# With the 1st pick in the 2015 NBA Draft, the Minnesota Timberwolves select...



## Basel (Mar 31, 2005)

Who's it going to be?


----------



## bball2223 (Jul 21, 2006)

"Where's Jah?" -Dave Chappelle

The answer in six weeks will be Minnesota.


----------



## RollWithEm (Jul 16, 2002)

This has to be Towns. He just makes too much sense for this team.


----------



## R-Star (Jun 13, 2002)

I don't like big men who don't play defense, so I'd go with Towns over Okafor any day of the week.


----------



## R-Star (Jun 13, 2002)

Also I think people are underrating Mudiay. I don't think Russell is sure fire to get drafted over him.


----------



## JT (Mar 1, 2004)

probably Okafor.

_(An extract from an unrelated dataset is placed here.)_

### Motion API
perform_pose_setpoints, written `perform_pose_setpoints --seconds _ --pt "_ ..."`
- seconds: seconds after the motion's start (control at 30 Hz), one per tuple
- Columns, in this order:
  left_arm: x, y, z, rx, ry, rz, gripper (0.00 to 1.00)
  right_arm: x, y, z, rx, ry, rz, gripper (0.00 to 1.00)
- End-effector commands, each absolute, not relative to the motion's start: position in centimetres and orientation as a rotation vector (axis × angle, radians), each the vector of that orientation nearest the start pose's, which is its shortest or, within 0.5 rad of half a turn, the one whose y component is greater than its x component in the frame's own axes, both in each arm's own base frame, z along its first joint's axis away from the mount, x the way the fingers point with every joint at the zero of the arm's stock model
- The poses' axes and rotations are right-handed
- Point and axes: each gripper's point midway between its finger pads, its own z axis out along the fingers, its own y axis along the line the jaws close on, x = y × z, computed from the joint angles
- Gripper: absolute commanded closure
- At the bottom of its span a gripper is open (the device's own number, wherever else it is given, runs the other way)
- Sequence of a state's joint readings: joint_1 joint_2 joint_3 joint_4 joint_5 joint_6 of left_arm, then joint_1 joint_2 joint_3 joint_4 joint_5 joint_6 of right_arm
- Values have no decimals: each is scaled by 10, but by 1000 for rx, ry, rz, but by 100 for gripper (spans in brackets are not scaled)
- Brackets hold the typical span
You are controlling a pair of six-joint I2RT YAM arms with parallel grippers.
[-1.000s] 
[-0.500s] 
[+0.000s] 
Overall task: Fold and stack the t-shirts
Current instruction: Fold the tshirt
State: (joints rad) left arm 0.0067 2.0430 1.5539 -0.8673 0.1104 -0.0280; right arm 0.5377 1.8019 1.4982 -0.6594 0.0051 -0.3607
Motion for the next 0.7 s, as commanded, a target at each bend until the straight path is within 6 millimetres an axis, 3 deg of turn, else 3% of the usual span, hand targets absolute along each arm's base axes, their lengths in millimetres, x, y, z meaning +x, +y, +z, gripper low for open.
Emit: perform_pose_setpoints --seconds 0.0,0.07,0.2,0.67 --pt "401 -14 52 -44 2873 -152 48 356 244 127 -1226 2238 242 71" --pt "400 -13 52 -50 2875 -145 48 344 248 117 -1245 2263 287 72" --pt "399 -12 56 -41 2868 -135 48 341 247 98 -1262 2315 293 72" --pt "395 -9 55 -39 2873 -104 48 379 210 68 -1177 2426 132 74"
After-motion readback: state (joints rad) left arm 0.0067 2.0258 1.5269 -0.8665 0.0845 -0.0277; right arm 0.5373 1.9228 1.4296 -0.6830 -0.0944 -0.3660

I'm hoping the Lakers get Towns


----------



## Bogg (May 4, 2009)

I say Towns. You could build a hell of a defense around a Wiggins/Towns/Dieng frontcourt with Rubio up top as well. Slotting Okafor in the middle next to...Anthony Bennett? Adreian Payne?...presents problems.


----------



## ATLien (Jun 18, 2002)

I guess Towns has a higher ceiling. Not sure Okafor is good enough to push them in the playoffs in the West and Atlanta needs them to reach the playoffs to get their lottery protected first rounder in the next few years.

I'm not sure Towns is either, but best case scenario he might be.


----------